* [Problem statement] Where a line of the records holds the string "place", copy that line.

* [Data provided]
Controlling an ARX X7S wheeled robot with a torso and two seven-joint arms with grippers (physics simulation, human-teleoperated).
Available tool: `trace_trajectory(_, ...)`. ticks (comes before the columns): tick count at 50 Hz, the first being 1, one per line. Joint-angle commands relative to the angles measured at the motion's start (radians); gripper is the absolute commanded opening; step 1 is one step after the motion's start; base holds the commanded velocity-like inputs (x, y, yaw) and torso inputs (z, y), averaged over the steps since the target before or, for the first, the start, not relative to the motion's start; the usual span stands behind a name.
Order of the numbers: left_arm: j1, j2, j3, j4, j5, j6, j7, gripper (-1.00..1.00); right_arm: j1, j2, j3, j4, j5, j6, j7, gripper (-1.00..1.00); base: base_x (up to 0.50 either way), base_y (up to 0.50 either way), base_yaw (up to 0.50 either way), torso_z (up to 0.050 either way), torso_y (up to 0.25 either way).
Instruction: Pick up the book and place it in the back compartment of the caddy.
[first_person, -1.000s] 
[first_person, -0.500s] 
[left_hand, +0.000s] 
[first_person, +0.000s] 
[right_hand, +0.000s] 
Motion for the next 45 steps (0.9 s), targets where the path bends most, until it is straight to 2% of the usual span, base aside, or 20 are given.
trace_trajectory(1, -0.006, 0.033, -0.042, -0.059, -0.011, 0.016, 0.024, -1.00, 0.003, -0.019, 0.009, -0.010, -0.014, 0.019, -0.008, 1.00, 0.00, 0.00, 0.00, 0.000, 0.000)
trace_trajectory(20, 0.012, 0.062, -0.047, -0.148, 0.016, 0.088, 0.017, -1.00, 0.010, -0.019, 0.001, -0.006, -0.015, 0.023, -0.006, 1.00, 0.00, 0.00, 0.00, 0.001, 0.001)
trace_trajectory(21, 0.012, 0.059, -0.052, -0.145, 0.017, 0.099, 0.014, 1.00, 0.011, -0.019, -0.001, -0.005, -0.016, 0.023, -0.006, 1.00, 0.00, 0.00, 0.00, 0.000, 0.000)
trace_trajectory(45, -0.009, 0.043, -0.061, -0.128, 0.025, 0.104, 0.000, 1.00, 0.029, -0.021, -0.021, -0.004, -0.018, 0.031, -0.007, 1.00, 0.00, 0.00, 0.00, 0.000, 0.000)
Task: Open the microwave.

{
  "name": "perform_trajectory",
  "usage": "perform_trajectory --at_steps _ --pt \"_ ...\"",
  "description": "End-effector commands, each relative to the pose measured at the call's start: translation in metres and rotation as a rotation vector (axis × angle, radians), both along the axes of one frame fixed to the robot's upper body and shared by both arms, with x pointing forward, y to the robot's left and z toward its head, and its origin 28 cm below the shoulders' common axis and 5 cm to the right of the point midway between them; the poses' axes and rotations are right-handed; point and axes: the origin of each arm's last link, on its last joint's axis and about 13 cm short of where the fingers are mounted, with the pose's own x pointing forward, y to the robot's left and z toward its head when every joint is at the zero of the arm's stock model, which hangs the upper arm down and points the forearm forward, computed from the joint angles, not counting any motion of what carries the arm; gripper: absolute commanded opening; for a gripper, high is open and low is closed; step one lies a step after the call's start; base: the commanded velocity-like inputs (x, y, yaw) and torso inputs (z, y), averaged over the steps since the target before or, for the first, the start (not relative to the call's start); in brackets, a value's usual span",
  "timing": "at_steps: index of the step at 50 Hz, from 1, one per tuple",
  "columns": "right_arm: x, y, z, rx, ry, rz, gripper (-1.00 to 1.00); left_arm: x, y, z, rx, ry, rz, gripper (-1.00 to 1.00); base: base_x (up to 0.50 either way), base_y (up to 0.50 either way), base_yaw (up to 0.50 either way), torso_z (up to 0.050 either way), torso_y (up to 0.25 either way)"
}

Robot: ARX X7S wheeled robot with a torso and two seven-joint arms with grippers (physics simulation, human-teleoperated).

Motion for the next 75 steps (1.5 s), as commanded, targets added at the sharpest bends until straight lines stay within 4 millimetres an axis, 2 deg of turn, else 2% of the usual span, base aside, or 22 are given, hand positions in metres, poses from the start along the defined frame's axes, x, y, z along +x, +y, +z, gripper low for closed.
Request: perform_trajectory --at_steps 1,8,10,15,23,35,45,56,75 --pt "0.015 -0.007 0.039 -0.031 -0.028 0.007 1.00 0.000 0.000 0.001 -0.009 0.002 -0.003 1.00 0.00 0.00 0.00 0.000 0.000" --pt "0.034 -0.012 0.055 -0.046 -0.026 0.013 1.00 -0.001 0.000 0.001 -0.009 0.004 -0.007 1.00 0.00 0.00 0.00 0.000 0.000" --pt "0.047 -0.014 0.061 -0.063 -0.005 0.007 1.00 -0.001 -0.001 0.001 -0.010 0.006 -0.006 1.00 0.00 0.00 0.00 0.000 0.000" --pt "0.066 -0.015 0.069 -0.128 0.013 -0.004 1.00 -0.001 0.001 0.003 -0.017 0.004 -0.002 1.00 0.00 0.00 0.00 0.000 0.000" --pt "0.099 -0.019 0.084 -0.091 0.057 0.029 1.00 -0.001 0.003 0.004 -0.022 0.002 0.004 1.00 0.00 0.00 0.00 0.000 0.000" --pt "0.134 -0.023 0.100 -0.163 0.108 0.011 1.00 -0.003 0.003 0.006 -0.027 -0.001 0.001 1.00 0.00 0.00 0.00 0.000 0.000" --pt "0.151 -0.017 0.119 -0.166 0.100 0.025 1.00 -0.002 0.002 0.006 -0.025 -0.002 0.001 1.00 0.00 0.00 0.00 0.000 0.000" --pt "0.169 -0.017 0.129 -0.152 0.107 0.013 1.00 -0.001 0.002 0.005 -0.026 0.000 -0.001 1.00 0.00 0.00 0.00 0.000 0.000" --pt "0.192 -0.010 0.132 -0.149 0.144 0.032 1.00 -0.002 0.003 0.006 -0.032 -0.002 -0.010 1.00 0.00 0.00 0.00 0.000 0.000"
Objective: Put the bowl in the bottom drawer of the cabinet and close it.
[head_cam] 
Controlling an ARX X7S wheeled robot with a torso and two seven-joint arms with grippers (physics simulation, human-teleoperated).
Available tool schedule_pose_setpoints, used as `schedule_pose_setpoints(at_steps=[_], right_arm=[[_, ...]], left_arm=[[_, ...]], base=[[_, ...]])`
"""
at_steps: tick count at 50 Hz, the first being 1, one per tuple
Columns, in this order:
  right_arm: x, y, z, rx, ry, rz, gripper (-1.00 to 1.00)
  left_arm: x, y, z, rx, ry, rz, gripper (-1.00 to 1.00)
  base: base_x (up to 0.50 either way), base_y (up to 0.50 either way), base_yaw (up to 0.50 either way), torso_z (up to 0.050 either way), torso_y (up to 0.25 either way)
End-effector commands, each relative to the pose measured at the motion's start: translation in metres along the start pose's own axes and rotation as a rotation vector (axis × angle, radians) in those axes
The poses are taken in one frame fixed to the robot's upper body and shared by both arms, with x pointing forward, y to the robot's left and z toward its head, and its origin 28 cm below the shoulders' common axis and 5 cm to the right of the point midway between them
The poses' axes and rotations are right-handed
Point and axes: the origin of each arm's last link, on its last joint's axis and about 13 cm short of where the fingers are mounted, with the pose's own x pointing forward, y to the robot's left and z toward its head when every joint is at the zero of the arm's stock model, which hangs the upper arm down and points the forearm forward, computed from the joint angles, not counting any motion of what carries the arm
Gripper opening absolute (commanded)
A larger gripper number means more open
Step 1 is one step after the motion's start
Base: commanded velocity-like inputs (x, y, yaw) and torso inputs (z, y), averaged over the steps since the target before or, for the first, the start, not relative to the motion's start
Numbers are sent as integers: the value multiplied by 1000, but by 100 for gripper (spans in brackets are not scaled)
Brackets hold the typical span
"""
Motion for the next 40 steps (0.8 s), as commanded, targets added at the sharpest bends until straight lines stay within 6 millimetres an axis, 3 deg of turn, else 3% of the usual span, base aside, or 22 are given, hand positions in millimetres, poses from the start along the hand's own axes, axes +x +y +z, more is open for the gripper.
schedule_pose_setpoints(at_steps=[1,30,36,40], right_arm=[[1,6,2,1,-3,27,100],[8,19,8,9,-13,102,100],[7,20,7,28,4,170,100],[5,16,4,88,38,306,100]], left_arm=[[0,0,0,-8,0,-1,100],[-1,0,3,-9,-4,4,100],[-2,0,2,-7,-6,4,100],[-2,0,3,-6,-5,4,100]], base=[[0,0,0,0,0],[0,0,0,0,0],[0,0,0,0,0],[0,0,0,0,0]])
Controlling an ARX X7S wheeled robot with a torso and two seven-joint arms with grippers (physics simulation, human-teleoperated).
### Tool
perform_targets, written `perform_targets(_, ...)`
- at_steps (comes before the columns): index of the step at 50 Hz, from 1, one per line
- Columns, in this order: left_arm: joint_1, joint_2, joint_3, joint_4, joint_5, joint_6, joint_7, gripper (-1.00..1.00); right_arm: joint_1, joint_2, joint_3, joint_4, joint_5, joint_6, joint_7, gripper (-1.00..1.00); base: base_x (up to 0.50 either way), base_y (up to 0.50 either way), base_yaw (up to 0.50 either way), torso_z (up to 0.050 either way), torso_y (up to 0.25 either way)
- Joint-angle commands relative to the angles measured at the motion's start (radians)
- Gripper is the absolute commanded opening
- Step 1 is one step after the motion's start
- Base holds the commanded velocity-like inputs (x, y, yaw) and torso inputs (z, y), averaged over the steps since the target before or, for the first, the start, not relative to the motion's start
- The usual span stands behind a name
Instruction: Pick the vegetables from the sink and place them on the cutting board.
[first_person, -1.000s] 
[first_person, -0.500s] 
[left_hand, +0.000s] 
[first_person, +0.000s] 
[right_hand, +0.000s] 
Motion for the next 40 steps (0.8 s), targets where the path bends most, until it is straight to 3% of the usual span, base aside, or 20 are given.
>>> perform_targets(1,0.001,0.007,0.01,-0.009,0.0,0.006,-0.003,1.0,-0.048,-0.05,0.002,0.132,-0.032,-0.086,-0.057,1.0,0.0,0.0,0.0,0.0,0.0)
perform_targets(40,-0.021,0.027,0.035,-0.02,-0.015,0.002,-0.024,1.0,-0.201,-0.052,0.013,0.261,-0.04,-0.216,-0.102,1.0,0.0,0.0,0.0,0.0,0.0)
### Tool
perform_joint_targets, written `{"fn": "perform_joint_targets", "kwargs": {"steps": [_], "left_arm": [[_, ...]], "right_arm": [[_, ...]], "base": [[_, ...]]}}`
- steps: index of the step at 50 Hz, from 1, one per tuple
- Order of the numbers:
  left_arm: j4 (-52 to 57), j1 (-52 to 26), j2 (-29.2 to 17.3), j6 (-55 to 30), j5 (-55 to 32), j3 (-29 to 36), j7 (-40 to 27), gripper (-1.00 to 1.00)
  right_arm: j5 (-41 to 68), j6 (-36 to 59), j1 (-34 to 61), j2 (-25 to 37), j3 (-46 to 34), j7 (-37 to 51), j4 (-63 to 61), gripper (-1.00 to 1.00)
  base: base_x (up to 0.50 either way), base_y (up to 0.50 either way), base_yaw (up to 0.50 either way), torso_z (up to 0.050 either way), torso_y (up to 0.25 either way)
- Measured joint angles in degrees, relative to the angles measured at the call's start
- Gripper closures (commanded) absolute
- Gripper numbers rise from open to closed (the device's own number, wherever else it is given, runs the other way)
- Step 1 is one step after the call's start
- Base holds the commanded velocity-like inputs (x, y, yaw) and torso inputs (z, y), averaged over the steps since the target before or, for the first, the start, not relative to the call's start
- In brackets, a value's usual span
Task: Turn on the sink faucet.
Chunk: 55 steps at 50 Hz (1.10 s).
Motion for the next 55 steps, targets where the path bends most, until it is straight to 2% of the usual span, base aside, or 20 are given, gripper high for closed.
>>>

* [The answer]
Instruction: Pick up the book and place it in the back compartment of the caddy.
Instruction: Pick the vegetables from the sink and place them on the cutting board.

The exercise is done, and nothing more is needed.